### Your task
The required output is the line that contains "7. Find the Robinson" through the last line of the data, retyped verbatim and with nothing added.
--------------------------------------------------
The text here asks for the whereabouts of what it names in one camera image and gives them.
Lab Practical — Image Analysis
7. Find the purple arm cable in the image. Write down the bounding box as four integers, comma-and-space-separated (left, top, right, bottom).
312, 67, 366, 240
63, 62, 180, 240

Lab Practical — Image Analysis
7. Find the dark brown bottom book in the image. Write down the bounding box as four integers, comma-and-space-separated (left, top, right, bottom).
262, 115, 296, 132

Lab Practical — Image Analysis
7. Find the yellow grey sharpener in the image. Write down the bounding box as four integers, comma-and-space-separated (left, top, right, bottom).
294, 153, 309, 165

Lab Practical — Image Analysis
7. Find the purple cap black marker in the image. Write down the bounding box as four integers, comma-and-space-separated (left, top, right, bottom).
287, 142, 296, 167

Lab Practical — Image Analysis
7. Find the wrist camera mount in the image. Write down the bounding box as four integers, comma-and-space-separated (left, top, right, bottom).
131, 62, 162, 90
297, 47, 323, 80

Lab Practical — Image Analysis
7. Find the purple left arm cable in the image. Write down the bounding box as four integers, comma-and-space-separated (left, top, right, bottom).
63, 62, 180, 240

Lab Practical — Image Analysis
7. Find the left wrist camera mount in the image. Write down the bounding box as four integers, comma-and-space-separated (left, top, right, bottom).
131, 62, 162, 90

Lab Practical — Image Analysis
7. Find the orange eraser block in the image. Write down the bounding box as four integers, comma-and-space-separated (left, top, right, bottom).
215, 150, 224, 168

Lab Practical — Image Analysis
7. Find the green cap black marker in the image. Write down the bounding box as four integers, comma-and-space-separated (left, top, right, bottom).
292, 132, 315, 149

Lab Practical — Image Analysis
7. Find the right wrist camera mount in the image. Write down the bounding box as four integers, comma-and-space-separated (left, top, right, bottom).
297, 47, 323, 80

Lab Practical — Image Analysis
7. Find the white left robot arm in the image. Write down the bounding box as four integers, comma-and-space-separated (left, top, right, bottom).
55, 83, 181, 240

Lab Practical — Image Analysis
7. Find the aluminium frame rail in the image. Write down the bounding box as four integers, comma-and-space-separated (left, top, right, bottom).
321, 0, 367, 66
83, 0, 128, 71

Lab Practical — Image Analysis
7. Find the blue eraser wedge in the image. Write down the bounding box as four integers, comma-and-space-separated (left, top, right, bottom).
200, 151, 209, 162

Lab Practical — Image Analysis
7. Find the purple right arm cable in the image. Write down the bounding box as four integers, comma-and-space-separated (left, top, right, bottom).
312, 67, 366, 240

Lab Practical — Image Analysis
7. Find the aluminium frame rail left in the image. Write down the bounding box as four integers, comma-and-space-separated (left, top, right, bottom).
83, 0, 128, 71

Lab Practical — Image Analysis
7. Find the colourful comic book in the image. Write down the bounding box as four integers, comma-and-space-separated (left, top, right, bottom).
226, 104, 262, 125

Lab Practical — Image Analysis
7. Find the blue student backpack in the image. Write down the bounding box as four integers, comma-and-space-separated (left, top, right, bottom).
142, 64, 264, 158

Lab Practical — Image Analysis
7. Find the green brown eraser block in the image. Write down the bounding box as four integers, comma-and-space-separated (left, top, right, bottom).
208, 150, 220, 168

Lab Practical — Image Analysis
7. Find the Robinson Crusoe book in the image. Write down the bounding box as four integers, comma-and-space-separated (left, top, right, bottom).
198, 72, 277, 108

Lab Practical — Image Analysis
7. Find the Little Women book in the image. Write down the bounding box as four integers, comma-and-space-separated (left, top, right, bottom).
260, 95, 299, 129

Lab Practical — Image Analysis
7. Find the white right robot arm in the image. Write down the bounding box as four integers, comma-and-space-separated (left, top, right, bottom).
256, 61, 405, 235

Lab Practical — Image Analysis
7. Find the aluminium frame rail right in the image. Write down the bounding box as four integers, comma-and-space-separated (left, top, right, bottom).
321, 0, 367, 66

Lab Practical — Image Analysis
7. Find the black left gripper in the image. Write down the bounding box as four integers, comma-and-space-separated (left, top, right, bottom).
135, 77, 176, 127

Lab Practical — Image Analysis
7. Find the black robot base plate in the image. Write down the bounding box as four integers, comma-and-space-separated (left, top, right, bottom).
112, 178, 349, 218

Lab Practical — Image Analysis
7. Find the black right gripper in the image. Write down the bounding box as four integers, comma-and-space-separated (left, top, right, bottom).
--------------------------------------------------
### Response area
7. Find the Robinson Crusoe book in the image. Write down the bounding box as four integers, comma-and-space-separated (left, top, right, bottom).
198, 72, 277, 108

Lab Practical — Image Analysis
7. Find the Little Women book in the image. Write down the bounding box as four integers, comma-and-space-separated (left, top, right, bottom).
260, 95, 299, 129

Lab Practical — Image Analysis
7. Find the white right robot arm in the image. Write down the bounding box as four integers, comma-and-space-separated (left, top, right, bottom).
256, 61, 405, 235

Lab Practical — Image Analysis
7. Find the aluminium frame rail right in the image. Write down the bounding box as four integers, comma-and-space-separated (left, top, right, bottom).
321, 0, 367, 66

Lab Practical — Image Analysis
7. Find the black left gripper in the image. Write down the bounding box as four integers, comma-and-space-separated (left, top, right, bottom).
135, 77, 176, 127

Lab Practical — Image Analysis
7. Find the black robot base plate in the image. Write down the bounding box as four integers, comma-and-space-separated (left, top, right, bottom).
112, 178, 349, 218

Lab Practical — Image Analysis
7. Find the black right gripper in the image. Write down the bounding box as four integers, comma-and-space-separated (left, top, right, bottom).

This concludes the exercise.